Artbeschreibung: Die Oberseite der Tiere ist grau bis graubraun gefärbt, mit zahlreichen dunklen Flecken bedeckt und sehr warzenreich. Die Unterseite ist weißlich und gekörnt. Die gedrungen wirkenden Tiere werden bis 50 mm groß. Der Kopf verläuft zugespitzt, wobei hier die senkrechte Pupille der Augen als ein typisches Artmerkmal auffällt. Zur Paarungszeit verraten die Ruflaute der Männchen aus ihren Verstecken heraus ihre Anwesenheit. Das hört sich an, als ob kleine Glöckchen geläutet werden. Deshalb wird sie in manchen Gegenden auch Glockenfrosch genannt.

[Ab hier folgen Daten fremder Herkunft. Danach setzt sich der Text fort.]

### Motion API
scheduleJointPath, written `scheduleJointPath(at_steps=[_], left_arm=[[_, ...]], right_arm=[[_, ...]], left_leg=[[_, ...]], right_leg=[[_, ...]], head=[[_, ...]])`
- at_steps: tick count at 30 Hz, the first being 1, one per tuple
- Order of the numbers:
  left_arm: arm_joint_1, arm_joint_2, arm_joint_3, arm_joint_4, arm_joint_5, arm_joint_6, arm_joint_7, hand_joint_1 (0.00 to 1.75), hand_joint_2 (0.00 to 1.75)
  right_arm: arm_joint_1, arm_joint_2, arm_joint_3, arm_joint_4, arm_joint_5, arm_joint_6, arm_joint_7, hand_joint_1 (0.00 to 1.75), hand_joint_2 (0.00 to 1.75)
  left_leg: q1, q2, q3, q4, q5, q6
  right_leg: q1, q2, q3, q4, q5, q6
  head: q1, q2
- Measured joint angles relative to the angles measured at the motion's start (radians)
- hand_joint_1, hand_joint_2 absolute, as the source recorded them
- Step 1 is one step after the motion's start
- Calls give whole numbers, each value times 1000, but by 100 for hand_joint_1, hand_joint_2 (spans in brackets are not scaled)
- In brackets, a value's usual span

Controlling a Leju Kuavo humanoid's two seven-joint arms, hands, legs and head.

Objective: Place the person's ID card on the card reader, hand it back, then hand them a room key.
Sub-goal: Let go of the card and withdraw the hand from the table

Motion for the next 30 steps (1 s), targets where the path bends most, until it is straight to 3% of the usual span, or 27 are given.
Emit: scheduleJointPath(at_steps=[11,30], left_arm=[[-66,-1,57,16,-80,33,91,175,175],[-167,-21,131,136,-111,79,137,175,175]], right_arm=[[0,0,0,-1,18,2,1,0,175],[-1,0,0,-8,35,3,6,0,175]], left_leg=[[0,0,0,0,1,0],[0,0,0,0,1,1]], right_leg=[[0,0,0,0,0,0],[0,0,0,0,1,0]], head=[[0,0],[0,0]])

Besonderes (Verhaltensmerkmale): Nach der Eiablage der Weibchen und der Befruchtung übernehmen die Männchen die Eiballen, die aus über 70 Eiern bestehen können. Diese werden an Land solange auf dem Rücken umher getragen, bis die Larven aus den Eiern zu schlüpfen beginnen. Ist dieser Zeitpunkt erreicht, eilen die eiertragenden Männchen zu einem Gewässer, um die schlüpfenden Larven zur weiteren Entwicklung absetzen zu können.
Lebensraum/Lebensweise/Biologie: Wie auch die Gelbbauchunke sind Geburtshelferkröten Bewohner des Berg- und Hügellandes. Sie bevorzugen sonnige Lebensräume: kleine Teiche, Tümpel und Fahrspurrinnen mit angrenzendem, versteckreichem Offenland. Besonders Abgrabungsgebiete wie Steinbrüche und Sandgruben mit Kleingewässern zählen vielerorts zu ihren wichtigsten Lebensräumen. Aber auch in Ortschaften, wo Dorfteiche und alte Gemäuer zu finden sind, hat sie sich angesiedelt. Erwachsene Tiere ernähren sich von Insekten, Asseln, Spinnen und Tausendfüßlern. Durch ihre nächtliche Lebensweise haben erwachsene Tiere kaum Feinde. Im Oktober/November ziehen sich die Tiere in ihre Überwinterungsplätze zurück.
Verbreitung: In Deutschland sind die Vorkommen auf den zentralen Teil West- und Mitteldeutschlands beschränkt. Das Verbreitungsgebiet in Thüringen reicht vom Westlichen Thüringer Wald bis in den Harz hinein. Im Naturpark sind im Obereichsfeld die größten Populationen Thüringens zu finden. Im Werratal und im Hainich sind nur wenige Vorkommen bekannt.
Gefährdung und Schutzmaßnahmen: Die Vernichtung oder das Verfüllen von neu entstandenen Feuchtlebensräumen in aufgegebenen Abbaugruben ist einer der Hauptgründe, die zum Rückgang der Art führen. Sie steht deshalb auf der Roten Liste der stark bedrohten Tierarten.